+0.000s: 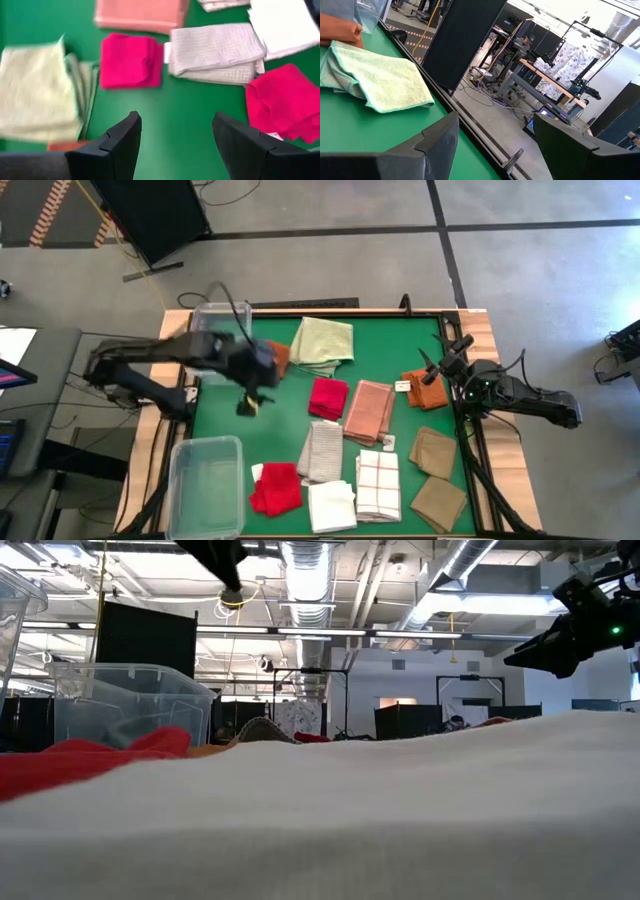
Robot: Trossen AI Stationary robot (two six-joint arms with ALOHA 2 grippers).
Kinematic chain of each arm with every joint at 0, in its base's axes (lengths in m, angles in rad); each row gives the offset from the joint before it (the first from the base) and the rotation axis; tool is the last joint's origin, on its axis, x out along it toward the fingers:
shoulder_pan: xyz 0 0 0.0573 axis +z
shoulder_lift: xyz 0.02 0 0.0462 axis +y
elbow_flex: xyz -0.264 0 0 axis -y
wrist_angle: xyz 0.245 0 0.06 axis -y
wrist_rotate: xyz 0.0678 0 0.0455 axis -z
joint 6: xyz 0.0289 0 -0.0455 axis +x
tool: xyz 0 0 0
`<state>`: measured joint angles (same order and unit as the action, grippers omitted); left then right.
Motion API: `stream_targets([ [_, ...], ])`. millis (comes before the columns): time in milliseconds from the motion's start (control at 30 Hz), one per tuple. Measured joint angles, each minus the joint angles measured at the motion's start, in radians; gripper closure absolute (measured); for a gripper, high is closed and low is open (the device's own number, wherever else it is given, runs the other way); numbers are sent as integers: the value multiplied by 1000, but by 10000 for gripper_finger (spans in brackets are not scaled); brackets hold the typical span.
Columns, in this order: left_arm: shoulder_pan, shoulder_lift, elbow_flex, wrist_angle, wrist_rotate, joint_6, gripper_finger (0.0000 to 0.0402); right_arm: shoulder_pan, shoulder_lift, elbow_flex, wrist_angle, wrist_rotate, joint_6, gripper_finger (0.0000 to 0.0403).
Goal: Sort towels by color in basket
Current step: Put the gray patterned towel into the top transparent bin
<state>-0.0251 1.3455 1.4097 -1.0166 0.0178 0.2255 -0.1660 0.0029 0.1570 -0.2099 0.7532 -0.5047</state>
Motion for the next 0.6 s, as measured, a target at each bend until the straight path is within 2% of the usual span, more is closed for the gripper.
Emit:
stream_targets([
  [133, -145, 114, -1, 50, -109, 3, 168, 0, 0, 0, 0, 0, 0, 117],
  [233, -209, 203, -1, 90, -159, 0, 168, 0, 0, 0, 0, 0, 0, 117],
  [400, -257, 338, -1, 148, -210, -3, 168, 0, 0, 0, 0, 0, 0, 117],
  [600, -263, 435, -1, 205, -219, -58, 168, 0, 0, 0, 0, 0, 0, 117],
])
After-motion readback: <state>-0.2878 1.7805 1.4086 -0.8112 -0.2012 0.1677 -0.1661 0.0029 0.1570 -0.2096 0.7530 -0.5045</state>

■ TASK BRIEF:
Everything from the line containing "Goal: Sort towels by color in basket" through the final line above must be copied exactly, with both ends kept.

■ TASK SOLUTION:
Goal: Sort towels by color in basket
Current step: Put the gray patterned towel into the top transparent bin
<state>-0.0251 1.3455 1.4097 -1.0166 0.0178 0.2255 -0.1660 0.0029 0.1570 -0.2099 0.7532 -0.5047</state>
Motion for the next 0.6 s, as measured, a target at each bend until the straight path is within 2% of the usual span, more is closed for the gripper.
Emit:
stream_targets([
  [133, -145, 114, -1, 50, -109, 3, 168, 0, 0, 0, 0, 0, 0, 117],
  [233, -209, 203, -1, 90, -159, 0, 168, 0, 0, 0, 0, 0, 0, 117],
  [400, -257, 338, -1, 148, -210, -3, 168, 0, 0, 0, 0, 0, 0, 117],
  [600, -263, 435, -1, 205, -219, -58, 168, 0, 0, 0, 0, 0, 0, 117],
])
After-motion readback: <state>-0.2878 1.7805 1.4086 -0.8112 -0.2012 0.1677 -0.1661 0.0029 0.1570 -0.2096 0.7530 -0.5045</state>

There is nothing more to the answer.